Exercising more is also part of the secret.  This should also be done as a part of your life and not as a sprint to a finish line of less weight.  Just move more than you currently move and work up from there.  Start by parking further away in the parking lot, taking stairs instead of elevators for one or two (maybe even three or four) floors, pacing while talking on the phone instead of sitting.  From there, find something you like doing and dedicate time to yourself to do it.  Create your own escapes and small strategies to move more and let your activity increase from there.  One of the other parts of this secret is that the more you move, the less hungry you will be.  There should never be a finish line, although you may have goals along the way.  I believe the goals should not revolve around your weight.  They should revolve about changing your life and the way you approach food and activity as part of your life. 
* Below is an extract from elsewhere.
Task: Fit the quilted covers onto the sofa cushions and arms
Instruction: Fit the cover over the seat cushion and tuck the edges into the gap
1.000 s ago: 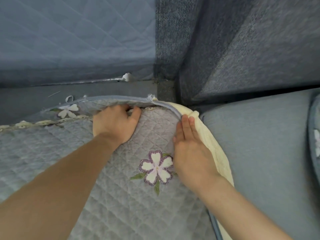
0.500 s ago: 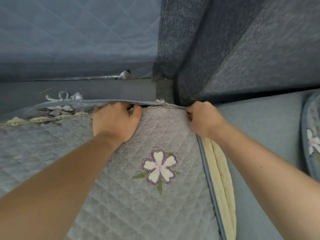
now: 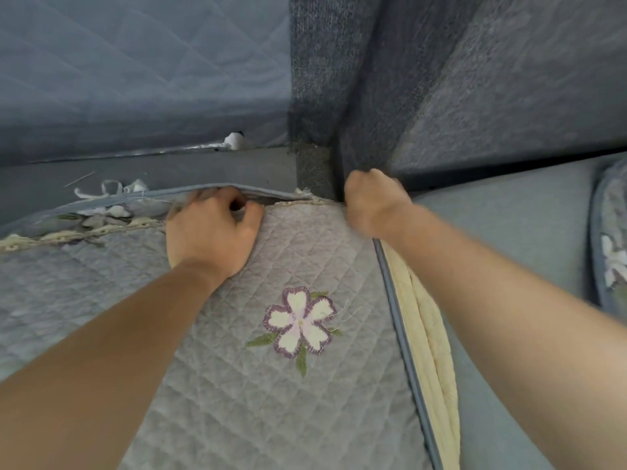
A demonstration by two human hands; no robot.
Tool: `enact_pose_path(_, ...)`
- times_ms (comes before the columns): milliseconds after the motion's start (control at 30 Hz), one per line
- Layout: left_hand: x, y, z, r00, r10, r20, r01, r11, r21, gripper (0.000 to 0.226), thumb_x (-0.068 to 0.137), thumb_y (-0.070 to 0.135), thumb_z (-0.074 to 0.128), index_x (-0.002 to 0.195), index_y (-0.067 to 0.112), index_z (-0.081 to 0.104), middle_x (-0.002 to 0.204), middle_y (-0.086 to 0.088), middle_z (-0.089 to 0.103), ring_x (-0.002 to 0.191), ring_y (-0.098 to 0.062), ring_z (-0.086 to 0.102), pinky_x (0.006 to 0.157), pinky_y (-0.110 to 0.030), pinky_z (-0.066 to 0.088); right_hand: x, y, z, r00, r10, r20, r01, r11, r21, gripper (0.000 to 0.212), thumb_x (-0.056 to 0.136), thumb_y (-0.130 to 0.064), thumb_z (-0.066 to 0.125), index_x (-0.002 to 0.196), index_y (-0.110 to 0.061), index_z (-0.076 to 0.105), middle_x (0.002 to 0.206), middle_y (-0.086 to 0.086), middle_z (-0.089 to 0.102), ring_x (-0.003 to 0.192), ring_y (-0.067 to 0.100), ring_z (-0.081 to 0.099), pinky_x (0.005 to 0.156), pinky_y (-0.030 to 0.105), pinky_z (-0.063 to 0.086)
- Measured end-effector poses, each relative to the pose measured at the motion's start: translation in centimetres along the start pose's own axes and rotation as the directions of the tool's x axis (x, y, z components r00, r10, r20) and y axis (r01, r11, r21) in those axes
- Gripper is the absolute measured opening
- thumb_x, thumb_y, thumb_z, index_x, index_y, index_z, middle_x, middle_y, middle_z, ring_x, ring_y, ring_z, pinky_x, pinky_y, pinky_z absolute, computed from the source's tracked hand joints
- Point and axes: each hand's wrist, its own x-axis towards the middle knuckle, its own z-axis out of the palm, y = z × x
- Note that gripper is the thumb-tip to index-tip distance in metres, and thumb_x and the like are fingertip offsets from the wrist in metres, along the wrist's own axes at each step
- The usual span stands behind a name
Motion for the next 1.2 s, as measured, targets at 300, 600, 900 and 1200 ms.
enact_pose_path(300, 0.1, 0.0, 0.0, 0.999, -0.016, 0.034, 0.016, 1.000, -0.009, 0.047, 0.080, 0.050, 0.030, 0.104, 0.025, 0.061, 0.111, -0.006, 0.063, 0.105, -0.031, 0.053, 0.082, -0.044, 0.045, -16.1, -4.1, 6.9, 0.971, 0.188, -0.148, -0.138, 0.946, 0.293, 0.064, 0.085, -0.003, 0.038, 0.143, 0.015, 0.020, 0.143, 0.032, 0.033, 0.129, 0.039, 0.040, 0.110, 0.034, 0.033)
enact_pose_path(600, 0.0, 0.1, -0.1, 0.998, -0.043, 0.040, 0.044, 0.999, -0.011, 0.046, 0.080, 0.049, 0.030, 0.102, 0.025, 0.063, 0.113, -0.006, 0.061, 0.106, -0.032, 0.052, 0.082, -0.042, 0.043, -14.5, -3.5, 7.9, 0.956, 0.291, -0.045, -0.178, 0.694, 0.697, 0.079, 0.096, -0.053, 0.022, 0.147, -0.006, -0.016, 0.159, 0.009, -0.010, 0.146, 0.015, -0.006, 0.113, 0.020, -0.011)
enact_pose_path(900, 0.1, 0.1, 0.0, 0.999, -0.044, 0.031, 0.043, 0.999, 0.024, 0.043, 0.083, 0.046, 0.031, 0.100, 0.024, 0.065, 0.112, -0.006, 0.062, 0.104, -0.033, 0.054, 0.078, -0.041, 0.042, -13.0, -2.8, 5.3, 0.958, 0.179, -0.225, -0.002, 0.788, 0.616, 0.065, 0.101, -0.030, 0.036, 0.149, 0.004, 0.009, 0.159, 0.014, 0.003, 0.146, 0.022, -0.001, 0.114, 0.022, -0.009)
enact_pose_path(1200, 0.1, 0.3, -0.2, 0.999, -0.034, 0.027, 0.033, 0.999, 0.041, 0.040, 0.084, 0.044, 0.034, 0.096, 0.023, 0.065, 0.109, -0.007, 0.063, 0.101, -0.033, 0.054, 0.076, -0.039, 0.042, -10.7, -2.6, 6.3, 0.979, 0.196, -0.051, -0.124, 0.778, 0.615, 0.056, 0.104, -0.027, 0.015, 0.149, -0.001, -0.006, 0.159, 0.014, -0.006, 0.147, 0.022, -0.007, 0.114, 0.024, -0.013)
Your goals should focus on ways to permanently make yourself happier.  None of these secrets involve a “diet” or a Biggest Loser approach to training that most people with work, family and other obligations will never have the time for.  Instead it is all a way of giving more time to your own needs as part of your everyday life: making this approach a part of living, not a part of dieting. 

I will now admit that I did not always follow my own secret as stress and time worked to undermine my own knowledge.  But I am now doing this, and have lost almost thirty pounds and feel infinitely healthier and happier.  It may be hard to change, but when the main change is just to pay attention to your own real needs in terms of food and activity, it feeds (pun intended) on itself and just gets easier and easier.  That too is part of the secret.